The AppGate ZTNA system generates metrics for SNMP and Prometheus in a unified way internally. Effectively when a metric is collected it is programmatically formatted for both types of output, so even though Prometheus is the lead method, there will (almost) always be an exactly matching metric available in SNMP.
Prometheus
Prometheus is an open-source project managed by the Cloud Native Computing Foundation (CNCF). It was designed to collect metrics about your application and infrastructure. A Prometheus library has been built into the AppGate ZTNA appliance. This exposes an HTTP endpoint from where Prometheus can scrape metrics. These scraped metrics are then stored, and rules applied to aggregate or generate time series from the data. Grafana is the default means of visualizing this data.
Understanding Prometheus metrics
The first part of the name reflects the source of the metric:
apn = Appliance
ctr = Controller
gw = Gateway
ptl = Portal
The remainder of the name points to the daemon/feature which is being monitored.
The color indicates the relevance of the metric:
Green = metrics are likely to be used in most Collectives,
Orange = metrics will be relevant in specific circumstances.
Black = metrics are somewhat specialized and are unlikely to be of value in a production environment.
Grey = metrics that have been deprecated and should not be used.
Labels are used with most metrics to cover the possibility of there being multiple results available from one metric: name, measure, type, usage, etc.

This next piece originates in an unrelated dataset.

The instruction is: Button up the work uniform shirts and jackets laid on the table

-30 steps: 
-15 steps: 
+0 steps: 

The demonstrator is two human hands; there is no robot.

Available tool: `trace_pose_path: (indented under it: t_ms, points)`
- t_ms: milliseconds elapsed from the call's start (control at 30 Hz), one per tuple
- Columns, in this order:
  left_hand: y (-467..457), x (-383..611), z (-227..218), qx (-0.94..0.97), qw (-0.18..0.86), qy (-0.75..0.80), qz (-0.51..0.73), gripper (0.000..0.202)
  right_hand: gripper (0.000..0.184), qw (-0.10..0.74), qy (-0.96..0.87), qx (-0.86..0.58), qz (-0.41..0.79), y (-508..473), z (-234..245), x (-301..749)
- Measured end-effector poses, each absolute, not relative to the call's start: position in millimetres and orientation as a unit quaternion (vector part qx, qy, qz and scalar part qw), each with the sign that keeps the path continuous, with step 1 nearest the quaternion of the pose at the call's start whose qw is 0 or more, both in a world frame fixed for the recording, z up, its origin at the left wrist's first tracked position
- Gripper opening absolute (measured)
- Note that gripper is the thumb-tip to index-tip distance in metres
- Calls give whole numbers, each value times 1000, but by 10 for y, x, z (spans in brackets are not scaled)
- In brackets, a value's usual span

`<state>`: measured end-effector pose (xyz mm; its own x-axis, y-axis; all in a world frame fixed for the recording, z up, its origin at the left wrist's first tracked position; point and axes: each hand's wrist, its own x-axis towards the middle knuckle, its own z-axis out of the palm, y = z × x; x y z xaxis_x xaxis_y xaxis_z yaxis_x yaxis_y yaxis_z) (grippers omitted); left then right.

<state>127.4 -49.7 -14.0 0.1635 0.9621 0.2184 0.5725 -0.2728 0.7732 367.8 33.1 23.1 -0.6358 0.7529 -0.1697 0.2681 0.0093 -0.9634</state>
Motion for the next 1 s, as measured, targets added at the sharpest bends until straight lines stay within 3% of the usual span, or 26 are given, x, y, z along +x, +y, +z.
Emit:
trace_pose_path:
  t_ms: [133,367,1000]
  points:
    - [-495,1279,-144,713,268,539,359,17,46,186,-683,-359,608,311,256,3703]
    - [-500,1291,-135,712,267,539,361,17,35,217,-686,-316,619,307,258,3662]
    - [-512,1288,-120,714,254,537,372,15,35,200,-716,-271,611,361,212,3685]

The most interesting Label(s) in respect of each metric are detailed in the table below.
There are seven standard labels included in all metrics. These are: appliance_id="", appliance_name="",collective_id="", collective_name="", site_id="", site_name="", appliance_version=""
These can be individually excluded in the Prometheus Exporter settings for an appliance or the Metrics Aggregator. This helps produce more consistent output (e.g. you can ignore appliance version) and reduce the volume of the data ( _ids can be long and bloat the metrics considerably).
For certain metrics there are some suggested default thresholds which can be used to trigger alerts and take some corrective action.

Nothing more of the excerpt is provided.